第8章 既知の問題
本章では、Red Hat Enterprise Linux 7.7 の既知の問題を説明します。
8.1. 認証および相互運用性
ID 範囲の変更を適用する際の一貫性のない警告メッセージ
RHEL Identity Management (IdM) では、ローカルの IdM ドメインまたは信頼された Active Directory ドメインに関連付けられた複数の ID 範囲 (ID 範囲) を定義できます。ID 範囲に関する情報は、登録されているすべてのシステムの SSSD デーモンによって取得されます。
ID 範囲プロパティーを変更するには、SSSD を再起動する必要があります。以前は、SSSD を再起動する必要があるという警告はありませんでした。RHEL 7.7 では、SSSD の再起動が必要な方法で ID 範囲プロパティーが変更された場合に表示される警告が追加されます。

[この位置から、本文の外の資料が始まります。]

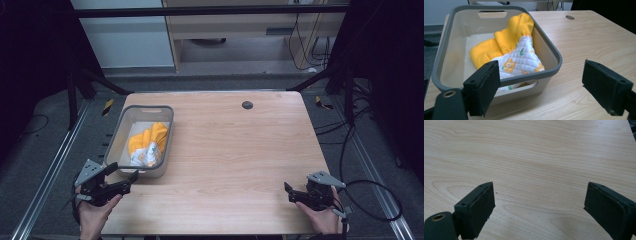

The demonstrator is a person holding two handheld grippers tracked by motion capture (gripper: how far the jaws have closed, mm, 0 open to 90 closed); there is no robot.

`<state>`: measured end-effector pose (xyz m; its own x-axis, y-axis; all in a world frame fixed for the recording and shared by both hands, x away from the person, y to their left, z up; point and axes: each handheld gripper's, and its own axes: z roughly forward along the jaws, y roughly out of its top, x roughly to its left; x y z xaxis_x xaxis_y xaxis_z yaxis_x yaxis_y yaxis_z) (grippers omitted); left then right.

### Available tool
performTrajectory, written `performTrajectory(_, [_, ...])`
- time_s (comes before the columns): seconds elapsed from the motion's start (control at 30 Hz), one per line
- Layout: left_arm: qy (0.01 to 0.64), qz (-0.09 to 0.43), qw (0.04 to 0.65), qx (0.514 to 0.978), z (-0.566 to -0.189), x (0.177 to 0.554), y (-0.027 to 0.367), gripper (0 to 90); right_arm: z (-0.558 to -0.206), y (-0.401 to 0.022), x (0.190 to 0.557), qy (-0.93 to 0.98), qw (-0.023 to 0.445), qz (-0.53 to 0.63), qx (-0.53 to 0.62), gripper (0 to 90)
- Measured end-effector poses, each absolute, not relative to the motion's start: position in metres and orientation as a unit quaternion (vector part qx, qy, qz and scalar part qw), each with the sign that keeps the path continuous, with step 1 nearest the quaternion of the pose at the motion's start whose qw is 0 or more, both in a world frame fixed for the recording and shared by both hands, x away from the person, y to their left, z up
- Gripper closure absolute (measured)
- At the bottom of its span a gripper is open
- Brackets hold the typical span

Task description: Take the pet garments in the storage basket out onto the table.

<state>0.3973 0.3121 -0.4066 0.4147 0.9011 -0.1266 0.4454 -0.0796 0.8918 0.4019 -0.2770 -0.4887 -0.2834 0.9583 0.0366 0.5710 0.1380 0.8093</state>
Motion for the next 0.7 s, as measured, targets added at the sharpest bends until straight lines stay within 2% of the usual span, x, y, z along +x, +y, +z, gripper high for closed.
performTrajectory(0.7, [0.492,0.243,0.485,0.681,-0.385,0.417,0.321,16.1,-0.490,-0.275,0.403,0.712,0.265,0.373,0.533,9.3])
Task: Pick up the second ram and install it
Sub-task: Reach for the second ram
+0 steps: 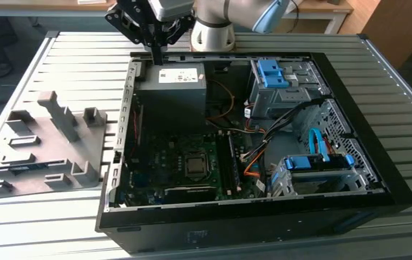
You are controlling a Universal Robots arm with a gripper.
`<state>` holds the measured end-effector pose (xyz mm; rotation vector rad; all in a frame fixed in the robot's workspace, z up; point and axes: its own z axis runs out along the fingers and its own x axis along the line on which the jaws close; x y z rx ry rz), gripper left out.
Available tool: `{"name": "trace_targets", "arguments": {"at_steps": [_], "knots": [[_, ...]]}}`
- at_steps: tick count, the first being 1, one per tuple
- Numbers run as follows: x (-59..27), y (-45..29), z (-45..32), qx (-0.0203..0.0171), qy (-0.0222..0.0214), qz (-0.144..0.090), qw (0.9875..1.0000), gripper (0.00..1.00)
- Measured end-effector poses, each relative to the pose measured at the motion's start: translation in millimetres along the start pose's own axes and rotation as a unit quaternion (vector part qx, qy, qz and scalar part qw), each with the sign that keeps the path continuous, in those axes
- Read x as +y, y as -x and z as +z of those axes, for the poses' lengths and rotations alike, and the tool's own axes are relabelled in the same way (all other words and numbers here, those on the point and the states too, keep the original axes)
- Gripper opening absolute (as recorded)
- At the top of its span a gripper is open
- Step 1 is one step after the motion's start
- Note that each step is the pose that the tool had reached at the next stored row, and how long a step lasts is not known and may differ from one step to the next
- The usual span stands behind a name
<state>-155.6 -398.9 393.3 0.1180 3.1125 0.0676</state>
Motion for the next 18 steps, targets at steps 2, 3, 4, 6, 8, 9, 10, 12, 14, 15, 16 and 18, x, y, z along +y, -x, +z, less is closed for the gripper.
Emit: {"name": "trace_targets", "arguments": {"at_steps": [2,3,4,6,8,9,10,12,14,15,16,18], "knots": [[-0.3,-3.2,-0.1,0.0000,0.0000,0.000,1.0000,0.10],[-0.4,-4.9,-0.1,0.0000,0.0000,0.000,1.0000,0.10],[-0.5,-6.8,-0.2,0.0000,0.0000,0.000,1.0000,0.10],[-0.8,-10.4,-0.3,0.0000,0.0000,0.000,1.0000,0.10],[-1.1,-13.9,-0.4,0.0000,0.0000,0.000,1.0000,0.10],[-1.2,-15.5,-0.4,0.0000,0.0000,0.000,1.0000,0.10],[-1.3,-17.0,-0.5,0.0000,0.0000,0.000,1.0000,0.10],[-1.5,-20.1,-0.5,0.0000,0.0000,0.000,1.0000,0.10],[-1.8,-23.2,-0.6,0.0000,0.0000,0.000,1.0000,0.10],[-1.9,-24.8,-0.7,0.0000,0.0000,0.000,1.0000,0.10],[-2.0,-26.2,-0.7,0.0000,0.0000,0.000,1.0000,0.10],[-2.2,-29.5,-0.8,0.0000,0.0000,0.000,1.0000,0.10]]}}
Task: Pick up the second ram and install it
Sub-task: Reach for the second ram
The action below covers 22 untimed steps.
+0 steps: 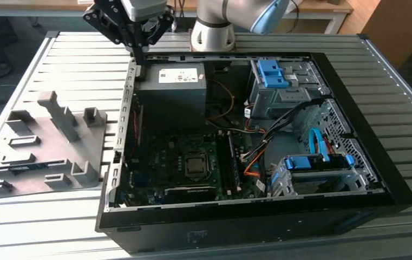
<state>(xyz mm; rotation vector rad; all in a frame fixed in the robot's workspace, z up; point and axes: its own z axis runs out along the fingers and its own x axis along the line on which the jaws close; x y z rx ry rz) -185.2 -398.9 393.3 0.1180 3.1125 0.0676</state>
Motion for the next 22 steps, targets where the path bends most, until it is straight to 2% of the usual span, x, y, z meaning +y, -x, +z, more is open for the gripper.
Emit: {"name": "trace_targets", "arguments": {"at_steps": [7,15,22], "knots": [[-0.8,-10.9,-0.3,0.0000,0.0000,0.000,1.0000,0.10],[-2.1,-27.8,-0.7,0.0000,0.0000,0.000,1.0000,0.10],[-3.0,-39.4,-1.0,0.0000,0.0000,0.000,1.0000,0.10]]}}
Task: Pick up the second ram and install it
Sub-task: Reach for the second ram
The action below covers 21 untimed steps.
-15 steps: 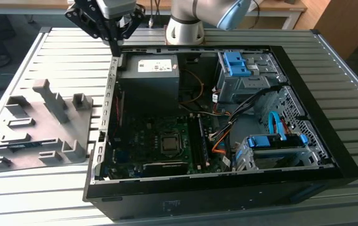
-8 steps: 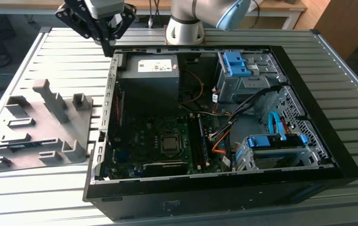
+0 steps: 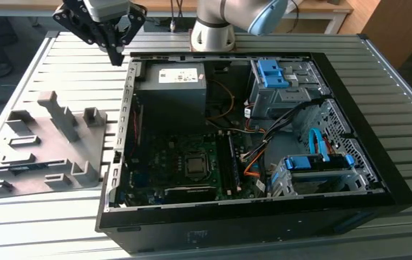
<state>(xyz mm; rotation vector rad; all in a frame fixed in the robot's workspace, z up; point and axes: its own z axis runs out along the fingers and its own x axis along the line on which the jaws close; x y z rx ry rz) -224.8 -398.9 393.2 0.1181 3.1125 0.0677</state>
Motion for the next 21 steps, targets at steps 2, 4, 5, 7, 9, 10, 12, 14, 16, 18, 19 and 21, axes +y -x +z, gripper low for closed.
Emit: {"name": "trace_targets", "arguments": {"at_steps": [2,4,5,7,9,10,12,14,16,18,19,21], "knots": [[-0.2,-3.2,-0.1,0.0000,0.0000,0.000,1.0000,0.10],[-0.5,-6.3,-0.2,0.0000,0.0000,0.000,1.0000,0.10],[-0.6,-7.9,-0.3,0.0000,-0.0001,0.000,1.0000,0.10],[-0.8,-11.2,-0.3,0.0000,0.0000,0.000,1.0000,0.10],[-1.1,-14.3,-0.4,0.0000,0.0000,0.000,1.0000,0.10],[-1.2,-15.9,-0.4,0.0000,0.0000,0.000,1.0000,0.10],[-1.4,-19.0,-0.5,0.0000,0.0000,0.000,1.0000,0.10],[-1.7,-22.0,-0.6,0.0000,0.0000,0.000,1.0000,0.10],[-1.9,-25.2,-0.7,0.0000,0.0000,0.000,1.0000,0.10],[-2.1,-28.1,-0.8,0.0000,0.0000,0.000,1.0000,0.10],[-2.2,-29.6,-0.8,0.0000,-0.0001,0.000,1.0000,0.10],[-2.5,-32.7,-0.9,0.0000,0.0000,0.000,1.0000,0.10]]}}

現在、警告メッセージは一貫性のない単語を使用しています。警告メッセージの目的は、ID 範囲を消費する IdM システムで SSSD の再起動を要求することです。ID 範囲の詳細は、https://access.redhat.com/documentation/ja-jp/red_hat_enterprise_linux/7/html/linux_domain_identity_authentication_and_policy_guide/managing-unique_uid_and_gid_attributes を参照してください。
ldap_id_use_start_tls
オプションのデフォルト値を使用する場合の潜在的なリスク。
ID ルックアップに TLS を使用せずに ldap://
を使用すると、攻撃ベクトルのリスクが生じる可能性があります。特に、中間者 (MITM) 攻撃は、攻撃者が、たとえば、LDAP 検索で返されたオブジェクトの UID または GID を変更することによってユーザーになりすますことを可能にする可能性があります。
現在、TLS を強制する SSSD 設定オプション ldap_id_use_start_tls
は、デフォルトで false
に設定されています。セットアップが信頼できる環境で動作していることを確認し、id_provider = ldap
に暗号化されていない通信を使用しても安全かどうかを判断してください。注記: id_provider = ad
および id_provider = ipa
は、SASL および GSSAPI によって保護された暗号化接続を使用するため、影響を受けません。
暗号化されていない通信を使用することが安全ではない場合は、/etc/sssd/sssd.conf
ファイルで ldap_id_use_start_tls
オプションを true
に設定して TLS を強制します。デフォルトの動作は、RHEL の将来のリリースで変更される予定です。